Dès son jeune âge il apprendra le coran avant d’aller aider son père Mohamed à cultiver. Véritable force de la nature, il sera embauché dans une entreprise de travaux routiers.Après le déclenchement de la guerre d’Algérie son géniteur rejoint le maquis où il tombera au champ d’honneur en 1956. Ahmed BENDRIMIAA qui travaillait encore dans la même société, subtilisait des bâtons de dynamite pour les remettre aux Moudjahidine avant que l’on ne s’aperçoive d’un manque au niveau du magasin des explosifs.

Ayant eu des échos des soupçons qui pesaient sur lui il rejoindra le maquis à la wilaya I en 1956 (Voir Photo) échappant de justesse à l’arrestation des gendarmes.

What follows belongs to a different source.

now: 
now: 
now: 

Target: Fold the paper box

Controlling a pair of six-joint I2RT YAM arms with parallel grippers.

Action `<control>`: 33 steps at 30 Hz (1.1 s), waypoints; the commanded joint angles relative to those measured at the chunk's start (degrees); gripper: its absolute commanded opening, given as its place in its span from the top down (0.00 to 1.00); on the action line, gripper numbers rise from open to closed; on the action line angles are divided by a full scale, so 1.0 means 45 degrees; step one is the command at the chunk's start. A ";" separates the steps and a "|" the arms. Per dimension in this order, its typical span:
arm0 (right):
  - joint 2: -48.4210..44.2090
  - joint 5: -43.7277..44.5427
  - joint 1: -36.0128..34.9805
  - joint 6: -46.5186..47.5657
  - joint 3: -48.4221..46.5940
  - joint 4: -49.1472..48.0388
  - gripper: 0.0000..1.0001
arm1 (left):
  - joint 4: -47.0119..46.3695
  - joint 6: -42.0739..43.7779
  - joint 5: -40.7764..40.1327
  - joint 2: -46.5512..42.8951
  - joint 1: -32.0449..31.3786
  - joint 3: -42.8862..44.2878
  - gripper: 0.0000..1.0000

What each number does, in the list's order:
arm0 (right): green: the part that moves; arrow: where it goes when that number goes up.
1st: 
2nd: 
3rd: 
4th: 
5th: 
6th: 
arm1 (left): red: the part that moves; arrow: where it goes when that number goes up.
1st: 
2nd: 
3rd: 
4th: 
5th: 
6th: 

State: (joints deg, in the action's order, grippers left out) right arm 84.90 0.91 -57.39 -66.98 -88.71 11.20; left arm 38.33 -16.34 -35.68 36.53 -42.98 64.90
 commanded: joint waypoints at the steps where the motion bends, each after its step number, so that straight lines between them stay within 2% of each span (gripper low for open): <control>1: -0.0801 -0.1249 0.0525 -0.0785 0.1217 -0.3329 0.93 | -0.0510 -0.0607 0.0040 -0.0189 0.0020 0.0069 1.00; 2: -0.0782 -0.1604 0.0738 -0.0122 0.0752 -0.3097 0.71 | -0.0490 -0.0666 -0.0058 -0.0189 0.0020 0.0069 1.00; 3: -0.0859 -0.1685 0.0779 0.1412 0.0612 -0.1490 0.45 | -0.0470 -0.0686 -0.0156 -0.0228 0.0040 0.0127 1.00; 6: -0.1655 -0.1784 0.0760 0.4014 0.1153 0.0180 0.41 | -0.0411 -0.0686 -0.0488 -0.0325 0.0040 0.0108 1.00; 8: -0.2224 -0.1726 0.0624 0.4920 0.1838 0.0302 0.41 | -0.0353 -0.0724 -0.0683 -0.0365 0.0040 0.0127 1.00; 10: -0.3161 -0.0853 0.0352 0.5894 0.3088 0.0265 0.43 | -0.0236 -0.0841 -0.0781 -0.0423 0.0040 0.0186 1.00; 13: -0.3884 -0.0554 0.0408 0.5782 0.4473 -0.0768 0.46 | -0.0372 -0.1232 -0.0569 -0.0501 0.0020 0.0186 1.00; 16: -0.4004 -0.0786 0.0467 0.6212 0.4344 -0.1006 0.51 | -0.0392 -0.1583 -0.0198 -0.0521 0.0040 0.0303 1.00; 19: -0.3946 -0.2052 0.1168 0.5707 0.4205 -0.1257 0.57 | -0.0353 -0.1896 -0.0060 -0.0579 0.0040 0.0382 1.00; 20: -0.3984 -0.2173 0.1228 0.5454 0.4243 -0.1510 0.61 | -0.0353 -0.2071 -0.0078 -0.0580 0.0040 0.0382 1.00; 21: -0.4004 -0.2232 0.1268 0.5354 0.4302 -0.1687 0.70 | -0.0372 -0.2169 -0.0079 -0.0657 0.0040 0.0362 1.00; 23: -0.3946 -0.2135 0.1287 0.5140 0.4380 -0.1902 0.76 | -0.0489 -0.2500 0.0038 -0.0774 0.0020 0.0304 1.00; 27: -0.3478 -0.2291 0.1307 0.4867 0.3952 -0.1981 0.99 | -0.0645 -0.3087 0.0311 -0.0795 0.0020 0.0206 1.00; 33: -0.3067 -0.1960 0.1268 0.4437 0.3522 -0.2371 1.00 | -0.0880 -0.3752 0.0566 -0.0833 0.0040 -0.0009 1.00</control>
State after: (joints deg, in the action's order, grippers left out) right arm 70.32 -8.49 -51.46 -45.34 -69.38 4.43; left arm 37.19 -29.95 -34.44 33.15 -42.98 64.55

Depuis, il multiplia ses actions contre les forces d’occupation et les colons des régions de Bordj Bou-Arréridj et Sétif devenant ainsi l’ennemi public le plus redouté et recherché.

Les habitants de Bordj El-Ghedir, Ghilassa, Ras El-Oued, Ain-Oulmène, Ain-Azel, Ouled-Tebbane, Sétif et d’autres localités du pays (Constantine, Khenchela, Batna etc...) connaissaient la bravoure et la vivacité de son esprit d’initiative. Il était un Moudjahid itinérant, car jouissant de la confiance de ses responsables. En 1957, après avoir effectué une opération réussie contre un colon virulent et raciste à Bendiab (SETIF)il sera blessé par balle pas ce dernier. Quelques temps après il sera arrêté et incarcéré à la maison d’arrêt de Sétif d’où il s’échappera pour retourner dans le maquis où il apprendra la mort de son frère Said.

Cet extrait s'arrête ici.